Bij de onderhavige casus waren geen risicofactoren bekend voor lymfocele, zoals diabetes, aantal verwijderde lymfeklieren, extraperitoneale benadering, en het gebruik van laag moleculair gewicht heparine, die eerder door Raheem et al. werden gemeld als factoren die lymfocele-vorming voorspellen. Bovendien had onze patiënt geen bijzondere kenmerken die vergelijkbaar waren met die van de andere gevallen van prostatectomie.
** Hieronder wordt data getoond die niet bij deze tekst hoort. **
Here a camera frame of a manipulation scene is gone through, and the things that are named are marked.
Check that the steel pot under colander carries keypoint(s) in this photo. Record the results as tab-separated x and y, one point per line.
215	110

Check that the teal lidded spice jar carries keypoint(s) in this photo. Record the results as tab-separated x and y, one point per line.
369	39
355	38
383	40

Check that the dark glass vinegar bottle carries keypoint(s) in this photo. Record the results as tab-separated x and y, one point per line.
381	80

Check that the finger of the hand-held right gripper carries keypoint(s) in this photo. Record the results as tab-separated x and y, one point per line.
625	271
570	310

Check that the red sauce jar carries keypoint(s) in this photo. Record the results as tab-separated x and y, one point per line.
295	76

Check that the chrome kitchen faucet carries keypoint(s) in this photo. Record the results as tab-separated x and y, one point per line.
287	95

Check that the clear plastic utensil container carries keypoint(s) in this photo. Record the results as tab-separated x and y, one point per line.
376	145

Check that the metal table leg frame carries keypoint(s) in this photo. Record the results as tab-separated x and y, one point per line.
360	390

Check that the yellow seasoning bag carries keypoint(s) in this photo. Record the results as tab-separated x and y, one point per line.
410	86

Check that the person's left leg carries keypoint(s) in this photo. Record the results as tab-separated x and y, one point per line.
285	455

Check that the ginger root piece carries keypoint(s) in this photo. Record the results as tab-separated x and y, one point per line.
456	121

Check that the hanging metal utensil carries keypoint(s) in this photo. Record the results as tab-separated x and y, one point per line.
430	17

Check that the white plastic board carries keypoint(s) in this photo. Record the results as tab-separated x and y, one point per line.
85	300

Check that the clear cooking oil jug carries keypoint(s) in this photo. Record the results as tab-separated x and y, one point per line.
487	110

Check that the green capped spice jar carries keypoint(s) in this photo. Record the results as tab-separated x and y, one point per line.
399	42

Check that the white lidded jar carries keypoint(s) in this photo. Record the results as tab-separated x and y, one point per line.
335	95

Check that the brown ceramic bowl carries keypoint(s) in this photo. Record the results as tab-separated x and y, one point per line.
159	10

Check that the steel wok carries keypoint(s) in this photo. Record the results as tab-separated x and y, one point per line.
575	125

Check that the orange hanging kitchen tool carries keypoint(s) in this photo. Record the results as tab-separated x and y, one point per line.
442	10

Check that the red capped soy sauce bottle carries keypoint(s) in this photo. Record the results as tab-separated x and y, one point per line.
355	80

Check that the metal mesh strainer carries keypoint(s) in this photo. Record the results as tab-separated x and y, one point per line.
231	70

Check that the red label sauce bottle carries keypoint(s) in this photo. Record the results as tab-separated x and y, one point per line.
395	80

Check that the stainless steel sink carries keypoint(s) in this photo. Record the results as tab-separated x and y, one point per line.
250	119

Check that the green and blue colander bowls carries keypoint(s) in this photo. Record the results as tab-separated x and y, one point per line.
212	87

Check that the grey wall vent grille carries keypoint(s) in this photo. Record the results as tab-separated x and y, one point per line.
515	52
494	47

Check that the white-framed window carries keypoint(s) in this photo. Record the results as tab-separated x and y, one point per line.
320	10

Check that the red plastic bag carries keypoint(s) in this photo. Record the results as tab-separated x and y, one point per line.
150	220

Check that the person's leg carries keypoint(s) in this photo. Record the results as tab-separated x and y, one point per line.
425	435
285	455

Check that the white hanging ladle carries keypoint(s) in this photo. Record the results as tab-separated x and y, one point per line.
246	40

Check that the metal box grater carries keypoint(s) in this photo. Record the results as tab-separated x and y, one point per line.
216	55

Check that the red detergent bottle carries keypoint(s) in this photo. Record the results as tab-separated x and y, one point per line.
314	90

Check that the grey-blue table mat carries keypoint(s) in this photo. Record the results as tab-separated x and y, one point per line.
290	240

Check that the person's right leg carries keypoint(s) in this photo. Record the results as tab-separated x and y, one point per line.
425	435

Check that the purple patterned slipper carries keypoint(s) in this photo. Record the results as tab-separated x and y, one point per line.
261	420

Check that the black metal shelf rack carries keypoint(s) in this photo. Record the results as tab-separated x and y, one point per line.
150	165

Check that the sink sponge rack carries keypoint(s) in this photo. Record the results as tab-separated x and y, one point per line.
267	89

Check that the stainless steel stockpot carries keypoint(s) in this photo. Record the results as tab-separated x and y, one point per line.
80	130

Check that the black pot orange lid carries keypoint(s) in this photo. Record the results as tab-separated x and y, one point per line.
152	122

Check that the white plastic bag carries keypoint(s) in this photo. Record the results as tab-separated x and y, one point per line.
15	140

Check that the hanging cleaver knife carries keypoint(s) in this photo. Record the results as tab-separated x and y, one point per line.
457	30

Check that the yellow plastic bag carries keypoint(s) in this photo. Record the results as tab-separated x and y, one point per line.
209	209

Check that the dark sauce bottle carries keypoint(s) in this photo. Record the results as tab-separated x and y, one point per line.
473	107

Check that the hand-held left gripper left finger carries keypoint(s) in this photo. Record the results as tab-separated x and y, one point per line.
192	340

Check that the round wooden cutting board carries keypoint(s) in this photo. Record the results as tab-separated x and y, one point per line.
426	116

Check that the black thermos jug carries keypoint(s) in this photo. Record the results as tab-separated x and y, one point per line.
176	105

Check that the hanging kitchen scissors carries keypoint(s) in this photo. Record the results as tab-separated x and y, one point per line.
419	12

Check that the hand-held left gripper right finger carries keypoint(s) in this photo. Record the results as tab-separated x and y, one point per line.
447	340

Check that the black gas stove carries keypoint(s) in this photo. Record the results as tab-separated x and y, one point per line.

Keskin et al. meldden een vrij hoge incidentie van lymfocellen binnen 1 maand na RARP bij het uitvoeren van US-follow-up na RARP; de meeste lymfocellen (76%) waren verdwenen tegen 3 maanden. Een aanzienlijk aantal (64%) van de lymfocyten die langer dan 3 maanden na RARP bleven bestaan, werden echter symptomatisch. Daarom bevelen zij aan om routine US beeldvorming uit te voeren gedurende de eerste 3 maanden na de operatie. Wanneer bij het US-onderzoek een lymfocele wordt ontdekt, moet percutane drainage worden overwogen.
4. Conclusie
Naarmate veel gevallen van prostatectomie met RARP worden uitgevoerd, zou het aantal van de uitgestelde infecties van lymfocellen toenemen. Daarom moeten we ons bewust zijn van een dergelijke zeldzame complicatie wanneer een patiënt die RARP met lymfeklierdissectie onderging, zich presenteert met koorts of andere aspecifieke symptomen.
Disclosure
Dit onderzoek ontving geen specifieke subsidie van financieringsinstanties in de publieke, commerciële of not-for-profit sector.
Conflicts of Interest
De auteurs verklaren dat zij geen belangenconflicten hebben.